Oral therapy with own mother’s milk (OMM) – Transition to at-breast feeding interventions
The application of drops of OMM to the inside of NICU infants’ cheeks as oral care is considered immune therapy and motivates NICU mothers to initiate pumping early and often and empowers parents’ relationship with their infants
What is oral therapy with OMM?
Oral therapy (also known as oropharyngeal care) is the regular application of small amounts (0.1 – 0.2 ml) of own mother's milk (OMM) inside the infant’s cheeks until oral feeds begin.1-6
This can be performed from birth:
- As regular mouth care for the smallest and sickest extremely low birth weight (ELBW) infants (including those nil per os).2,4
- Every 2–6 hours with enteral feeds.4,5
- As oral stimulation for non-nutritive sucking (NNS).2
Evidence consistently demonstrates oral therapy is safe, inexpensive, feasible and well-tolerated, even in ELBW infants (weighing less than 1000g).1,2,4
Why is oral therapy with OMM important?
Colostrum and early OMM are high in immunologic, anti-infective and anti-inflammatory factors.2,7 Oral therapy to date is positively associated with
- Reduced risk of clinical sepsis4
- Inhibition of secretion of pro-inflammatory cytokines4
- Increase in levels of circulating immune-protective factors in ELBW infants4
- Support of the reduction in days of total parental nutrition8
- Support of earlier commencement of enteral and oral feeds9,10
Oral therapy is considered a form of immune therapy.2,4-6
Use of OMM via oral therapy has been shown to:
- Focus on critical hours after birth
How to implement oral therapy with OMM
- Support the mother to initiate expressing early (within 3h of birth) and frequently ( 8 or more times/ 24h) for own mother’s colostrum.
- Commence oral therapy with OMM/colostrum within 24 hours of birth1
- Administer oral therapy every 2-6 hours until oral feeds commence
- Advocate freshly expressed OMM/colostrum for oral therapy (within 1h of expression)6
- Teach and support parents to deliver oral therapy to their own infant
- Document administration of oral therapy, as well as any reason for omitting the therapy
How to monitor oral therapy with OMM
Collect data on daily administration and frequency of oral therapy
Carry out a monthly data review to measure and monitor first use and frequency of oral therapy:
- % percentage of eligible infants that receive oral therapy
a) within 24 hours after birth
b) every 2–6 hours until oral feeds commence
- reasons for sub-optimal provision of oral therapy
Evaluating infant records on a monthly basis within a quality improvement framework, highlights progress, identifies challenges and supports interventions to improve lactation outcomes.

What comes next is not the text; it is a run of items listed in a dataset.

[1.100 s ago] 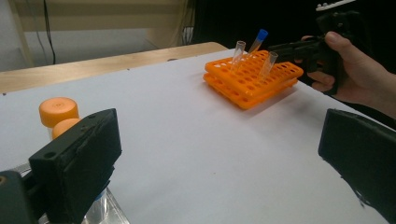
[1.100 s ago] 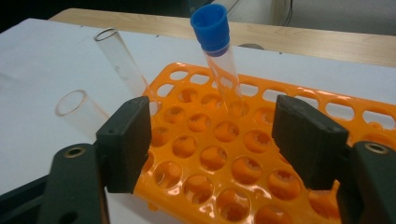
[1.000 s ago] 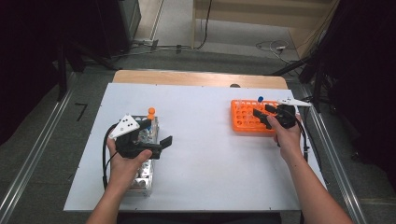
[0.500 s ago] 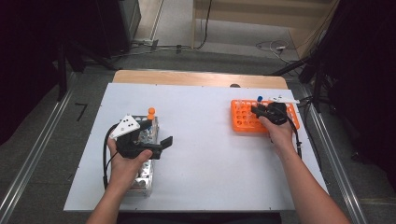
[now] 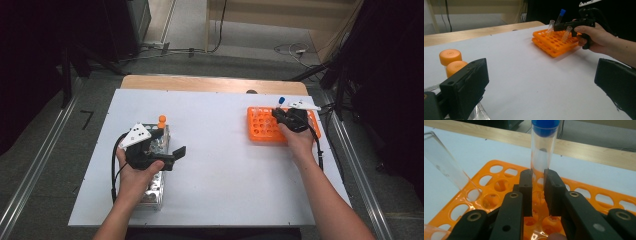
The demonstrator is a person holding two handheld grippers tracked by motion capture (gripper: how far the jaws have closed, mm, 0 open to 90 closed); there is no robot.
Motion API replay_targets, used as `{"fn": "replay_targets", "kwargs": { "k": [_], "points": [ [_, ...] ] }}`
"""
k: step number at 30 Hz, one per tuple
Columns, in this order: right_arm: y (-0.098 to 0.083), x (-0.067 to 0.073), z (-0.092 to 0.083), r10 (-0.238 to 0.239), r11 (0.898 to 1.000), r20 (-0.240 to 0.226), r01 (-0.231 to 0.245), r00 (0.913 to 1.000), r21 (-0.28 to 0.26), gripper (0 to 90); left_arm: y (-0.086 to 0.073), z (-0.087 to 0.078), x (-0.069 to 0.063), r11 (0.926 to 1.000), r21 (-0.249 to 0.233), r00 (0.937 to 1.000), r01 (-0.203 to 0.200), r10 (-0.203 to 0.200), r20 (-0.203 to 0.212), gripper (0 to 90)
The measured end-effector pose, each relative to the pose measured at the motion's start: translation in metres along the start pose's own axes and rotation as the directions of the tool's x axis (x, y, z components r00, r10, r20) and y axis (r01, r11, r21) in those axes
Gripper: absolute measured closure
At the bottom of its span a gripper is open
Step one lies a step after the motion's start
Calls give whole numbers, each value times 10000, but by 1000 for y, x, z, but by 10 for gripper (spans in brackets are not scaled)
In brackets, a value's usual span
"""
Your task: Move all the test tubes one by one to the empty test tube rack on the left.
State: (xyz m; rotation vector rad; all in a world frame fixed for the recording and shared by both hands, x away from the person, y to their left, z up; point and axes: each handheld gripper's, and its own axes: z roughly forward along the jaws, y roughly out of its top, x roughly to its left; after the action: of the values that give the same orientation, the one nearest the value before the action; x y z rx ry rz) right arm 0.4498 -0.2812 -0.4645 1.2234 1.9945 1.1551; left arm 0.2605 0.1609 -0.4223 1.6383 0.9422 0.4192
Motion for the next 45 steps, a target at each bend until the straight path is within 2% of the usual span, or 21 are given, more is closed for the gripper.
{"fn": "replay_targets", "kwargs": {
  "k": [10,18,28,35,37,45],
  "points": [
    [10,0,-23,9,9972,-279,-30,9996,-753,751,0,1,-2,10000,-3,10000,-72,72,45,0],
    [15,7,-50,-66,9949,-596,6,9982,-1009,751,1,1,-5,10000,-2,9999,-88,88,77,0],
    [8,18,-82,-154,9922,-1114,14,9937,-1249,751,2,4,-10,9998,57,9996,-213,212,201,0],
    [-3,31,-99,-150,9935,-1608,-34,9869,-1140,752,2,6,-13,9996,77,9992,-274,272,290,0],
    [-5,36,-103,-277,9937,-1768,78,9839,-1122,752,3,7,-15,9994,72,9990,-326,324,306,0],
    [-16,62,-111,-556,9938,-2601,282,9640,-1079,751,2,10,-21,9990,144,9981,-420,412,464,0]
  ]
}}
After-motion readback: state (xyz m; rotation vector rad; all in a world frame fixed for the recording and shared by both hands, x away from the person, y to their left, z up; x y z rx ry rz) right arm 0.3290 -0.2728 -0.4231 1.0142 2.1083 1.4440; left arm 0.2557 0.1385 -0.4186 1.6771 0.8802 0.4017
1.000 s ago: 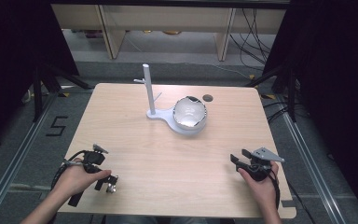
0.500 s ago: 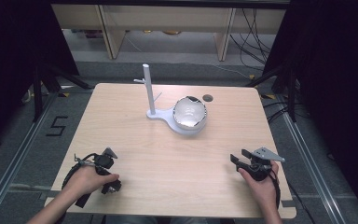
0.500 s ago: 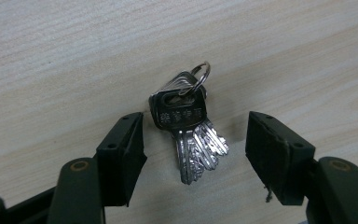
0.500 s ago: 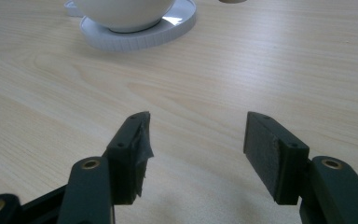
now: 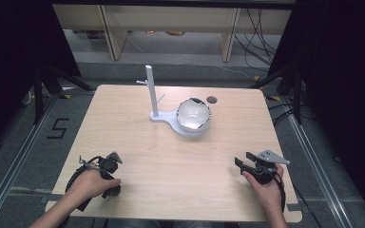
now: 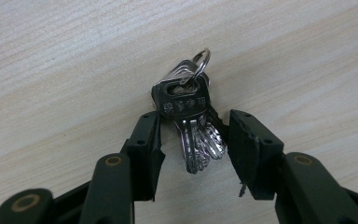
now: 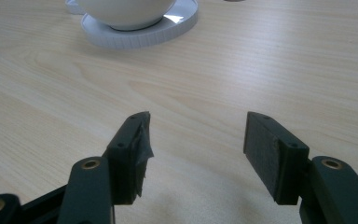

1 Snyder R et al. Early provision of oropharyngeal colostrum leads to sustained breast milk feedings in preterm infants. Pediatr Neonatol. 2017; 58(6):534–540.
2 Rodriguez NA et al. A pilot study to determine the safety and feasibility of oropharyngeal administration of own mother's colostrum to extremely low-birth-weight infants. Adv Neonatal Care. 2010; 10(4):206–212.
3 Rodriguez NA, Caplan MS. Oropharyngeal administration of mother's milk to prevent necrotizing enterocolitis in extremely low-birth-weight infants: theoretical perspectives. J Perinat Neonatal Nurs. 2015; 29(1):81–90.
4 Lee J et al. Oropharyngeal colostrum administration in extremely premature infants: an RCT. Pediatrics. 2015; 135(2):e357-66.
5 Gephart SM, Weller M. Colostrum as oral immune therapy to promote neonatal health. Adv Neonatal Care. 2014; 14(1):44–51.
6 Digal KC et al. Oral care with mother's own milk in sick and preterm neonates: A quality improvement initiative. Indian J Pediatr. 2020.
7 Martín-Álvarez E et al. Oropharyngeal Colostrum Positively Modulates the Inflammatory Response in Preterm Neonates. Nutrients. 2020; 12(2).
8 Nasuf AWA et al. Oropharyngeal colostrum in preventing mortality and morbidity in preterm infants. Cochrane Database Syst Rev. 2018; 9:CD011921.
9 Tao J et al. Effects of oropharyngeal administration of colostrum on the incidence of necrotizing enterocolitis, late-onset sepsis, and death in preterm infants: a meta-analysis of RCTs. Eur J Clin Nutr. 2020 [cited 22-Aug-20]; 74(8):1122–1131.
10 Seigel JK et al. Early administration of oropharyngeal colostrum to extremely low birth weight infants. Breastfeed Med. 2013; 8(6):491–495.